The answer must consist of each line below that contains the word "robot", copied in full.

(The records)

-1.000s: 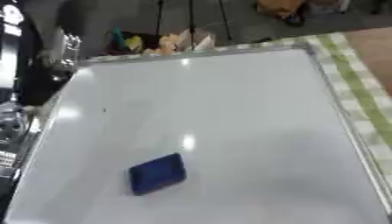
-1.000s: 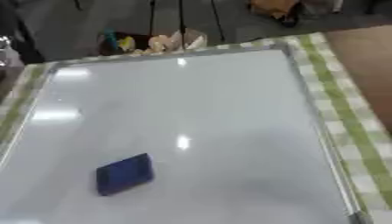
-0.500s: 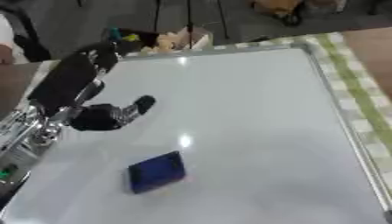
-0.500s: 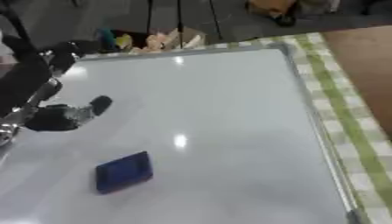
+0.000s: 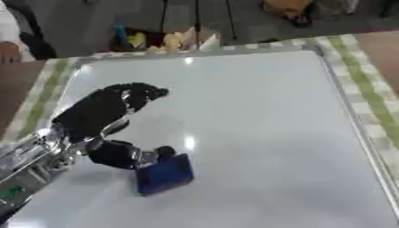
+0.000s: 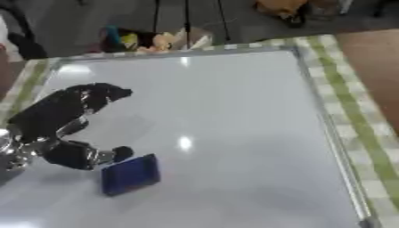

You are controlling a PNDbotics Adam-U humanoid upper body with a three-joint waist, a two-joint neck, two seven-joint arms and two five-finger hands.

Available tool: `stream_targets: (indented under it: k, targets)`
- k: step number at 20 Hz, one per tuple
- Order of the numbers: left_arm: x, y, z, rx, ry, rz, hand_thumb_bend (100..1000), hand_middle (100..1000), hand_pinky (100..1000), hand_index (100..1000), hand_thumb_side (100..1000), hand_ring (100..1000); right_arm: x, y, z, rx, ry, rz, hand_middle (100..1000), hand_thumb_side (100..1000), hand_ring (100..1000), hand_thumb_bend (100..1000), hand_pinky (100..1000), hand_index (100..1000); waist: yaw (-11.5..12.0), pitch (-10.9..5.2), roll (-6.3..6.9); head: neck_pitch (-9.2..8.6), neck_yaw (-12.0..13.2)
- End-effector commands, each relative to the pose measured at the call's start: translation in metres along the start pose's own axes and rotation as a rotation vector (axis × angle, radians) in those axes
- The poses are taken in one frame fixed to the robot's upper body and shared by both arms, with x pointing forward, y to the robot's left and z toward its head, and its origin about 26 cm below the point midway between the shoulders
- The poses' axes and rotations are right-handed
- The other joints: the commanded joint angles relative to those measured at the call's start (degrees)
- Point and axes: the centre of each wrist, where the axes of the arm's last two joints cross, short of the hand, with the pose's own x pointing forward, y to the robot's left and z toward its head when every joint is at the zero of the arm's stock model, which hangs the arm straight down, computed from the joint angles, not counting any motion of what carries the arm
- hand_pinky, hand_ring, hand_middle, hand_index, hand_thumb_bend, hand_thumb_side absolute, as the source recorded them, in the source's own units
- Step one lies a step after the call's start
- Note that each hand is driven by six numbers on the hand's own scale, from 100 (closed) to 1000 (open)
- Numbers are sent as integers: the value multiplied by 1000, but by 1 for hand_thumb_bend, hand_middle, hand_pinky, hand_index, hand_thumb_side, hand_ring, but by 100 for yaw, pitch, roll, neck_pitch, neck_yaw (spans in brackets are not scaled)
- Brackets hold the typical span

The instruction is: Wipe the whiteboard clean with a brush.

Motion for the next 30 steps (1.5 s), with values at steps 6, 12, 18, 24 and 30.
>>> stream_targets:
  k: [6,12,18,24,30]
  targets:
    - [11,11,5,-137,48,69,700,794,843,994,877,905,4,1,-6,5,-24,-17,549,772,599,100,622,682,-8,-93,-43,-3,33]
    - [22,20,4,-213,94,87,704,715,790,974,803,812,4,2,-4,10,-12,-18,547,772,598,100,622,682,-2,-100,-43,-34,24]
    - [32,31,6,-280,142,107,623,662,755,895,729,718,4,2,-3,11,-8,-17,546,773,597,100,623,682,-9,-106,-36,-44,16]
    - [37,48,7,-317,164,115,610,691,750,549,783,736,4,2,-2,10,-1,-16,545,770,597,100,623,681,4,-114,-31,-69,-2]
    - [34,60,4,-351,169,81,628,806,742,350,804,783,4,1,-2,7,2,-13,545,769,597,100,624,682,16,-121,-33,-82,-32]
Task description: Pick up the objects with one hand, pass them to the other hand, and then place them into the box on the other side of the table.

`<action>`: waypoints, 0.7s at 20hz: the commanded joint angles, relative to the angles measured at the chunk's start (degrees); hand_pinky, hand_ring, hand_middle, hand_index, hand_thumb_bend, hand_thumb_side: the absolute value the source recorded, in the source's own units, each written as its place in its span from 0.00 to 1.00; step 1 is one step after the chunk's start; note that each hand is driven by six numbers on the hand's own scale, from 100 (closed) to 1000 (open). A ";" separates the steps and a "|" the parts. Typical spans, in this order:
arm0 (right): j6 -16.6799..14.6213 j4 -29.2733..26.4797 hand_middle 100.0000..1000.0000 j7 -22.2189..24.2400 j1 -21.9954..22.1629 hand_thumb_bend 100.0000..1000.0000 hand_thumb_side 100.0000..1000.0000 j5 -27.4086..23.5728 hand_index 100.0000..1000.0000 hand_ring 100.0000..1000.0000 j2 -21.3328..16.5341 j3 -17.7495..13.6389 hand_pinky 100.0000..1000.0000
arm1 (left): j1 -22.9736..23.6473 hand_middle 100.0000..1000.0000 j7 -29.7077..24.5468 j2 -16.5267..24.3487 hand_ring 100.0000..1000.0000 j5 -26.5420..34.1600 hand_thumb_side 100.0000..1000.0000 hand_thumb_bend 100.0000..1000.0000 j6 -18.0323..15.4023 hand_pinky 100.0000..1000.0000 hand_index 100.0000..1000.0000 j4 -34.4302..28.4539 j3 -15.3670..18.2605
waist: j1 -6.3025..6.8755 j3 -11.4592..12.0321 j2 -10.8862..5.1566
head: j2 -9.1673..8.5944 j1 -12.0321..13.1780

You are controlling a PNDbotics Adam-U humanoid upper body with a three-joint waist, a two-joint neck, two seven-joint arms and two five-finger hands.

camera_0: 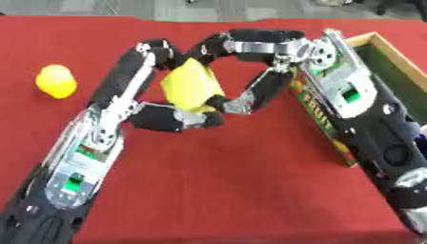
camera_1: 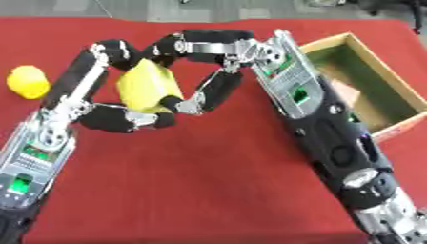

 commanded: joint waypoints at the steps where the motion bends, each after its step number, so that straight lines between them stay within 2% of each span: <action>1: 0.78 0.48 0.35 -0.39 -0.06 0.00 0.08 0.70 0.55 0.86 -1.50 -0.09 0.84 | -0.99 0.59 -0.56 0.45 0.60 0.04 0.60 1.00 -2.01 0.66 0.83 -4.84 0.33 | 0.19 0.00 -1.34 | 0.19 -0.22; 14: 3.50 -0.13 0.35 -3.21 -0.29 0.00 0.01 -0.79 0.56 0.86 -2.63 -2.37 0.84 | 0.92 0.61 -3.47 2.93 0.62 -0.96 0.61 1.00 -4.99 0.67 0.84 -6.43 1.00 | 0.68 -0.06 -1.36 | 0.69 -0.59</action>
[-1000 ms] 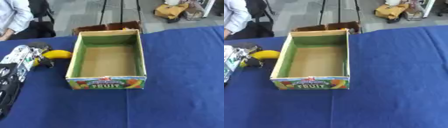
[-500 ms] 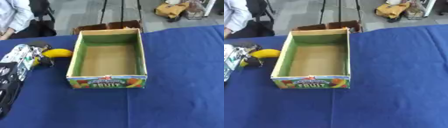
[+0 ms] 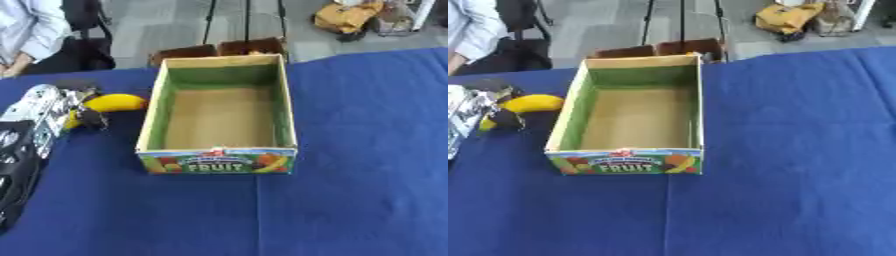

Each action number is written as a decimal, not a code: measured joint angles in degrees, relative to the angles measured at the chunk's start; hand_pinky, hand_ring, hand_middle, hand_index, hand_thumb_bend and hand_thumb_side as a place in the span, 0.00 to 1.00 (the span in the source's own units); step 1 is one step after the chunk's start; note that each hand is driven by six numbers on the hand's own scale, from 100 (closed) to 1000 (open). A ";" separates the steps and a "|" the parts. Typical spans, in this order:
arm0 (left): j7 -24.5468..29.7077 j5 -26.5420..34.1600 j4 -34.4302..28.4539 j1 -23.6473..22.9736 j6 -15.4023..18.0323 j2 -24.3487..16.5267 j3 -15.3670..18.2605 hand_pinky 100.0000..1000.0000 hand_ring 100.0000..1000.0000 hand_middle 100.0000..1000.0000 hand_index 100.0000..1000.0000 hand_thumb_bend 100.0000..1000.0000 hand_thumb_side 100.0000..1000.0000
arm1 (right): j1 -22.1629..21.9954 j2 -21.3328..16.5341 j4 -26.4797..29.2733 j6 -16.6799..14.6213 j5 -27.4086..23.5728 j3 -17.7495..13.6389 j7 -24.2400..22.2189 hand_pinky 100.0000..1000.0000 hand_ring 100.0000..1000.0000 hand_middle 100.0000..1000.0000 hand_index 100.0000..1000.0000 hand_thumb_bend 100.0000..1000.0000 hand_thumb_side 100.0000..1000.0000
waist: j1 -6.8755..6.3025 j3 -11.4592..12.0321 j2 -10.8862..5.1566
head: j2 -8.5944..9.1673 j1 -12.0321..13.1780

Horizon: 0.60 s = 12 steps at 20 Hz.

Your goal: Pick up objects on the table and place them in the box.

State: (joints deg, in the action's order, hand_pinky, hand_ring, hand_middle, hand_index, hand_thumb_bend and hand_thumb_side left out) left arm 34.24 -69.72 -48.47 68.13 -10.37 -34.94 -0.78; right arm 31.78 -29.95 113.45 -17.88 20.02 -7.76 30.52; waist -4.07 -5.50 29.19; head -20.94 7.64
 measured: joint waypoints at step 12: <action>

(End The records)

• _Output below_
- The poses are taken in one frame fixed to the robot's upper body and shared by both arms, with x pointing forward, y to the robot's left and z toward its head, and its origin about 26 cm below the point midway between the shoulders
- Point and axes: the centre of each wrist, where the axes of the arm's last two joints cross, short of the hand, with the pose's own x pointing forward, y to the robot's left and z toward its head when every joint is at the zero of the arm's stock model, which hangs the arm straight down, computed from the joint angles, not counting any motion of what carries the arm

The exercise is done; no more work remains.